All of the Internet is breathing more easily after a judge dismissed BT’s claim to have a patent on hyperlinks:
- U.S. District Judge Colleen McMahon awarded Prodigy its motion for summary judgment to have the case dismissed, saying that no jury could find that Prodigy infringes BT’s patent.
The ruling frees all Internet service providers from the threat of having to pay a license fee to BT for hosting pages that use hyperlinks–the building blocks of the Web. If BT had won and license fees had been imposed, the charges would have almost certainly been passed on to ISP customers.
BT had contacted Prodigy and 16 other ISPs, including America Online, in June 2000, asking them to buy a hyperlink license. When they refused, the British telecommunications giant pursued Prodigy as a test case.

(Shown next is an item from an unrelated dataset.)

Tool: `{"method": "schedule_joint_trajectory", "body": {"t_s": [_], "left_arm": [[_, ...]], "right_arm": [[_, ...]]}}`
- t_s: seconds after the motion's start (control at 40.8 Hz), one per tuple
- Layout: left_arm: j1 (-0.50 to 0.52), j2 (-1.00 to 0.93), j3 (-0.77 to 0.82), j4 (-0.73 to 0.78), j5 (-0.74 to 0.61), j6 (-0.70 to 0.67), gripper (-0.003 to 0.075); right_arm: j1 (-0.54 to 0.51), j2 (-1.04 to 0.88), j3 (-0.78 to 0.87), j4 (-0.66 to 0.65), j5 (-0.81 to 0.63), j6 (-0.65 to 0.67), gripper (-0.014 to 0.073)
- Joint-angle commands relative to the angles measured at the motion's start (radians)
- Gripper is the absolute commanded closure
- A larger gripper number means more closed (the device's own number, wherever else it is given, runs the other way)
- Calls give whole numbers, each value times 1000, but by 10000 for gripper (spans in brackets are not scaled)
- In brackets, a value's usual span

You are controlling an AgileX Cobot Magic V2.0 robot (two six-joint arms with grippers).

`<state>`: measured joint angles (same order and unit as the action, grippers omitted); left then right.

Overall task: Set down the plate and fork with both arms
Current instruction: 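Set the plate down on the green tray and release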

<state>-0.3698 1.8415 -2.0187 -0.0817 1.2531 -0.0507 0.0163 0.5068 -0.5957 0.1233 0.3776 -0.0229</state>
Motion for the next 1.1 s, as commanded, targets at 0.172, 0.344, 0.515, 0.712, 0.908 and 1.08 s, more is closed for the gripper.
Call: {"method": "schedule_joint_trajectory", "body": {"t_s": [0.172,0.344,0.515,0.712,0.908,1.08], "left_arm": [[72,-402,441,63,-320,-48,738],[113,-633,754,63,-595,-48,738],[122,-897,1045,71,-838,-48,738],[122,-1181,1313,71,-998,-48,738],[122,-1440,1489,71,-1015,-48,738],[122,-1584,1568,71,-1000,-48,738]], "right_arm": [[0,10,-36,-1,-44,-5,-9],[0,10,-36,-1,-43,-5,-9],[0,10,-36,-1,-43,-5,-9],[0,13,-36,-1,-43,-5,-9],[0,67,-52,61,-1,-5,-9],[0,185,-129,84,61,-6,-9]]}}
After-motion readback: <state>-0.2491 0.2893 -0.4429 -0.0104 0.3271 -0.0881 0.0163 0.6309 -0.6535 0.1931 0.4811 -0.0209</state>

….The hyperlink patent–properly known as the Sargent patent–describes a system in which multiple users, located at remote terminals, can access data stored at a central computer. BT had argued that the Internet infringes the Sargent patent and that Prodigy facilitates infringement by its subscribers by providing them with access to the Internet.
But McMahon found three problems with BT’s arguments. First, she said, the Internet has no “central computer” as described in the Sargent patent. Second, she said that because the Internet itself does not infringe the Sargent patent, “Prodigy cannot be liable for contributory infringement or active inducement for providing its users with access to the Internet.”
And third, said the judge, BT’s argument that Prodigy’s Web servers directly infringe the Sargent patent also fails “because Web pages stored on Prodigy’s Web servers do not contain ‘blocks of information’ or ‘complete addresses’ as claimed in the Sargent patent.”